= Exercise description =
Beneath this instruction is a block of data; output from it exactly the lines that run from the one containing "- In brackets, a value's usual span" through the one containing "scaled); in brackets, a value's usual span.", inclusive.

========================================

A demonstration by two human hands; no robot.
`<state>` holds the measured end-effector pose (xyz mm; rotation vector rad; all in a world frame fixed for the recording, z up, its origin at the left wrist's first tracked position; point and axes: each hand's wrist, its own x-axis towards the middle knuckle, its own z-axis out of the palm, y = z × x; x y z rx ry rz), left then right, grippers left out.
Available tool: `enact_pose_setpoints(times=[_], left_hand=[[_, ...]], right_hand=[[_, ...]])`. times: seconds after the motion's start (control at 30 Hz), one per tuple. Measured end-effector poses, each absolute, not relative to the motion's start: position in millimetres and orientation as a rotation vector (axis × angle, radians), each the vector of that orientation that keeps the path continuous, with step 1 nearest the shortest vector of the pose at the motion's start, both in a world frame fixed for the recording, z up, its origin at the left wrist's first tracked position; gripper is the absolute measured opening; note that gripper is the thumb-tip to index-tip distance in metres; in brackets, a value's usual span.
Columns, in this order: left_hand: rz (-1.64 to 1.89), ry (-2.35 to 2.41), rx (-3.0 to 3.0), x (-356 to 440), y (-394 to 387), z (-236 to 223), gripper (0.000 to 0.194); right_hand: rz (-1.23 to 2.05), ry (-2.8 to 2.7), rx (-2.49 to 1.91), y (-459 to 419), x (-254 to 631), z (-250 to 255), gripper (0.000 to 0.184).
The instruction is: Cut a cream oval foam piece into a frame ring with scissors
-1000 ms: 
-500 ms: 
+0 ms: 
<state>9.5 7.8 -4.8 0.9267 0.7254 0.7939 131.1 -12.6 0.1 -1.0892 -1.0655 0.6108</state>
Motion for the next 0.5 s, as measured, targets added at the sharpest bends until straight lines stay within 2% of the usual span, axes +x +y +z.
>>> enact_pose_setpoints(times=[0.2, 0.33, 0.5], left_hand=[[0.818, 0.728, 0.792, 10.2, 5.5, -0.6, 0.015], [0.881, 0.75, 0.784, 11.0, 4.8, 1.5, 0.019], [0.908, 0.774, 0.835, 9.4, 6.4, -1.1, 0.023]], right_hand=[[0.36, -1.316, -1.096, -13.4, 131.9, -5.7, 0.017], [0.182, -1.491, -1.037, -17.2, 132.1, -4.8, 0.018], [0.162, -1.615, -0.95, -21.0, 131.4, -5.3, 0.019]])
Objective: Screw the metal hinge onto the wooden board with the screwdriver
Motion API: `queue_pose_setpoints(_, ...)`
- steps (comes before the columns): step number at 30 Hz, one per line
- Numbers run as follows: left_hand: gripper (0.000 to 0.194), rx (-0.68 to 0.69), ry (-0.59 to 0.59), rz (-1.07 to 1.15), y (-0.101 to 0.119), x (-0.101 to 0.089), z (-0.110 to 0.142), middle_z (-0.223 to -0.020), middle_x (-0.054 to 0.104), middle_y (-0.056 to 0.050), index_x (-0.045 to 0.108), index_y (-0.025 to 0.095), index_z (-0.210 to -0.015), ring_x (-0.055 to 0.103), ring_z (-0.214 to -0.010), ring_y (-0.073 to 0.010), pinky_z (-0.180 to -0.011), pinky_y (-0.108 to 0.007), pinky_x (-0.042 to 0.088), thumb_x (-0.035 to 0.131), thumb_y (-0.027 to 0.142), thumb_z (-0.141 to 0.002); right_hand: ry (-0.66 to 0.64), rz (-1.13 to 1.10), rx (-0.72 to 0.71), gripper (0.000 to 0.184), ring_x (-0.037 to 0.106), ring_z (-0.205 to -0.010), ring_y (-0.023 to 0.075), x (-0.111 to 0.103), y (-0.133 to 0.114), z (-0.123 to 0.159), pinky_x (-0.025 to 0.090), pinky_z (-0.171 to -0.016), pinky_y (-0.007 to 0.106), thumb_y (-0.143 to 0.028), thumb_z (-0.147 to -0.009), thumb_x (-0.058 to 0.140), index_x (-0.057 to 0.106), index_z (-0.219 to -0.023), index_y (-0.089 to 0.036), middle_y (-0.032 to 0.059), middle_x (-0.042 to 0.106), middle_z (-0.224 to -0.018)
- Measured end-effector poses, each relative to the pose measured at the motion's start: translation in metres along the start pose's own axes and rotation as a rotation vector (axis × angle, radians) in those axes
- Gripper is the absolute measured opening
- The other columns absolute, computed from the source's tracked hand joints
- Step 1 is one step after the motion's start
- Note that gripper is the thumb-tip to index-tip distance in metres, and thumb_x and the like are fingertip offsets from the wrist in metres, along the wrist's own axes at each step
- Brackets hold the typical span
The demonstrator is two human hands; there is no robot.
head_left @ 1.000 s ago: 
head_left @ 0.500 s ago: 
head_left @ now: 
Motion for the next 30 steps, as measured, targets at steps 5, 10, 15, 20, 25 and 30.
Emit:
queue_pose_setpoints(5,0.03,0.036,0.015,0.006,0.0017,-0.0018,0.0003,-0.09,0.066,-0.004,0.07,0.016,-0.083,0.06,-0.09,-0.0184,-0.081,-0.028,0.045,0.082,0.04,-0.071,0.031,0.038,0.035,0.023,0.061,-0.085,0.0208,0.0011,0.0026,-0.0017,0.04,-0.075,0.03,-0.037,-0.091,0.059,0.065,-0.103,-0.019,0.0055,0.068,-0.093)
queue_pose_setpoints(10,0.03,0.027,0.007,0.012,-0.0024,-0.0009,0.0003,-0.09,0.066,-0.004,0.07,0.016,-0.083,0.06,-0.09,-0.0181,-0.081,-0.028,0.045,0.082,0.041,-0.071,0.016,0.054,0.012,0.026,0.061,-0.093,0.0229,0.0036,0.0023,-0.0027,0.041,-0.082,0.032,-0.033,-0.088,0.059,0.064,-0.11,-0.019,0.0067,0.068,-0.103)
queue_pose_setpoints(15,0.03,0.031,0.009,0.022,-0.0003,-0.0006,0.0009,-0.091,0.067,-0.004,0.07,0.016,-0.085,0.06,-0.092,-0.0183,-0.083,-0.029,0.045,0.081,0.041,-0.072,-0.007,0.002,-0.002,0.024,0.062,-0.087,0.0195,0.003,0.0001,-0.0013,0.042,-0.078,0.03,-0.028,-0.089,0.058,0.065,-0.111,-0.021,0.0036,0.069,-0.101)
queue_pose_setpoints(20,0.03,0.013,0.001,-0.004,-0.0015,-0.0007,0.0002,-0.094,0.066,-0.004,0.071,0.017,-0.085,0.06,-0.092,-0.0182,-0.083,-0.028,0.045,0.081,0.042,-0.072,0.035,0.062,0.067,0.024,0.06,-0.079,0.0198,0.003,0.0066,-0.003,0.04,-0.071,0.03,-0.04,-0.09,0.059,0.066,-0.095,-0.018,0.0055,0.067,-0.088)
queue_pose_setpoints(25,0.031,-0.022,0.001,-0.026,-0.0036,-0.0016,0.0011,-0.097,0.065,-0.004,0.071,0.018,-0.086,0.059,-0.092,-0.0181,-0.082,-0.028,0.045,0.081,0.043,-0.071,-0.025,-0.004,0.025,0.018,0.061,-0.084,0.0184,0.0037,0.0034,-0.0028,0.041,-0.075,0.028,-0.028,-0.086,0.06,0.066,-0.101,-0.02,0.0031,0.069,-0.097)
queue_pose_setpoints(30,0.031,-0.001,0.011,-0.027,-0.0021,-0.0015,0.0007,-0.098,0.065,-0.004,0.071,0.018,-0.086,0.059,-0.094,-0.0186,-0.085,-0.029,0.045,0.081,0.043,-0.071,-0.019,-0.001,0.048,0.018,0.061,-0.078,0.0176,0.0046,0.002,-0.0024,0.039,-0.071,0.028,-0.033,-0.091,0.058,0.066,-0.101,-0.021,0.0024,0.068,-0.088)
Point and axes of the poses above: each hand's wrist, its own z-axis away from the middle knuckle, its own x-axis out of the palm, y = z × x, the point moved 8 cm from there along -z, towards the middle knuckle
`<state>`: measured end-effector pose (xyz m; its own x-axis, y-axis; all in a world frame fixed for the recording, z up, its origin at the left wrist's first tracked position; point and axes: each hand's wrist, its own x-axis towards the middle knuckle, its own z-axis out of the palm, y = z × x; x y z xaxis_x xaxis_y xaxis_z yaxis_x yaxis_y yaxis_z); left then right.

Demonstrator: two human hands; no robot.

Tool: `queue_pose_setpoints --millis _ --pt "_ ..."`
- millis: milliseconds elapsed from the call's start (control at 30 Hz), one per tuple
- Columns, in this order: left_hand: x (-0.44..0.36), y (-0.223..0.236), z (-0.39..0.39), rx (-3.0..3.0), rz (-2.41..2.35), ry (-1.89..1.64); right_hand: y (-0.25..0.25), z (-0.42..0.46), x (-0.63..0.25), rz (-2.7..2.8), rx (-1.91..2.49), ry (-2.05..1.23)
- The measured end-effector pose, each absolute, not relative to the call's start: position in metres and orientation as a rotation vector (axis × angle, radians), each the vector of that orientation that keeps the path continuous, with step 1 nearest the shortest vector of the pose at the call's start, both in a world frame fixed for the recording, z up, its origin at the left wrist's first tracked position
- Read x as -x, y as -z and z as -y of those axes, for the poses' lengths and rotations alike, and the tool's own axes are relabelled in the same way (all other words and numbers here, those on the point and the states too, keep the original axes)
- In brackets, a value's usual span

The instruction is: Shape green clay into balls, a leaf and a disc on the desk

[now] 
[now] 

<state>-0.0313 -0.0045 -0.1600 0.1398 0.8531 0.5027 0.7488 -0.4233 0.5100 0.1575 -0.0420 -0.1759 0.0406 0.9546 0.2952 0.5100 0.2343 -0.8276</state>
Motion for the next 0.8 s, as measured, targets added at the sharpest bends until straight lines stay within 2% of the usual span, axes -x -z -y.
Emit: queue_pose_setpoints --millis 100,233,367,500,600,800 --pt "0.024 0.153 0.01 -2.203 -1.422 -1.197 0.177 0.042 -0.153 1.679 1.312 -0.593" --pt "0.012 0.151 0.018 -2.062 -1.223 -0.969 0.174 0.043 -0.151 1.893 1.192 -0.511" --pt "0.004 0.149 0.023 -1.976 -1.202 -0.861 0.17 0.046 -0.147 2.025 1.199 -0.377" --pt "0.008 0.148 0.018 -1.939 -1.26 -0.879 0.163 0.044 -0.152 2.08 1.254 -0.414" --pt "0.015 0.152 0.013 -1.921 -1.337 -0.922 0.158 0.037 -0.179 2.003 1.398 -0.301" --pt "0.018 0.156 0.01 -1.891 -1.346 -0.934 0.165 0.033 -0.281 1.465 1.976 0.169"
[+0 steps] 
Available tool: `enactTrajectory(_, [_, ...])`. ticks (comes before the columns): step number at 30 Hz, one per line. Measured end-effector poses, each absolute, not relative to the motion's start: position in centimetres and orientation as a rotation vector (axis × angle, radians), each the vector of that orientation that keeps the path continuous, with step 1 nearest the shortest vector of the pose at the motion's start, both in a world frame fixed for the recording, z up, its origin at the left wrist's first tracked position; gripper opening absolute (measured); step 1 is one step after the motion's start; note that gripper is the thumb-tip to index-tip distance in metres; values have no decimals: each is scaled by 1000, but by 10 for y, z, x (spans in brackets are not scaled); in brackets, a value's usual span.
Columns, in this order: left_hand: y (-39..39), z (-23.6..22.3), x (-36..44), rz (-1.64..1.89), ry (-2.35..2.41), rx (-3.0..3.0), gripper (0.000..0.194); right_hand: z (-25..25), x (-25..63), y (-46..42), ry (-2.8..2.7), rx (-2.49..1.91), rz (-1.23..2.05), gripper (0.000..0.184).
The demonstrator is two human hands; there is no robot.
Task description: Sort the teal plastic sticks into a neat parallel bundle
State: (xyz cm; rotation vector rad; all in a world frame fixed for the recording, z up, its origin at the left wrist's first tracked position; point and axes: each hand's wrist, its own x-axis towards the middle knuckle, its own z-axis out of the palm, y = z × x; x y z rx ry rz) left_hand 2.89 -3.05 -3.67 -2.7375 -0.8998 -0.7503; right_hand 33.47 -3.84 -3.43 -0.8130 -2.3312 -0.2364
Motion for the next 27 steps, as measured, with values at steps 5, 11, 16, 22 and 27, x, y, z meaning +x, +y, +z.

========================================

= Solution to the exercise =
- In brackets, a value's usual span

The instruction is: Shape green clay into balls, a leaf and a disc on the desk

[now] 
[now] 

<state>-0.0313 -0.0045 -0.1600 0.1398 0.8531 0.5027 0.7488 -0.4233 0.5100 0.1575 -0.0420 -0.1759 0.0406 0.9546 0.2952 0.5100 0.2343 -0.8276</state>
Motion for the next 0.8 s, as measured, targets added at the sharpest bends until straight lines stay within 2% of the usual span, axes -x -z -y.
Emit: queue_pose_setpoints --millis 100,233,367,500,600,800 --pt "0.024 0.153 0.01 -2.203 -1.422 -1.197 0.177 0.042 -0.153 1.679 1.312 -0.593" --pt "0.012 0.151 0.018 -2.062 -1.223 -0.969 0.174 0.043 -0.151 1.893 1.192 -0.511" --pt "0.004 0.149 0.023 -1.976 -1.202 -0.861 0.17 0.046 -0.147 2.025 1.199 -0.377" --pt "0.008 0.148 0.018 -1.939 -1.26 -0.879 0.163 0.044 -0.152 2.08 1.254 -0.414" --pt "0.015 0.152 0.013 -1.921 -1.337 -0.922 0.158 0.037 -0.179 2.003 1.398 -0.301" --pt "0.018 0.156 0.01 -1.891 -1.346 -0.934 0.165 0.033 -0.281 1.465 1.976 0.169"
[+0 steps] 
Available tool: `enactTrajectory(_, [_, ...])`. ticks (comes before the columns): step number at 30 Hz, one per line. Measured end-effector poses, each absolute, not relative to the motion's start: position in centimetres and orientation as a rotation vector (axis × angle, radians), each the vector of that orientation that keeps the path continuous, with step 1 nearest the shortest vector of the pose at the motion's start, both in a world frame fixed for the recording, z up, its origin at the left wrist's first tracked position; gripper opening absolute (measured); step 1 is one step after the motion's start; note that gripper is the thumb-tip to index-tip distance in metres; values have no decimals: each is scaled by 1000, but by 10 for y, z, x (spans in brackets are not scaled); in brackets, a value's usual span.

This completes the requested output.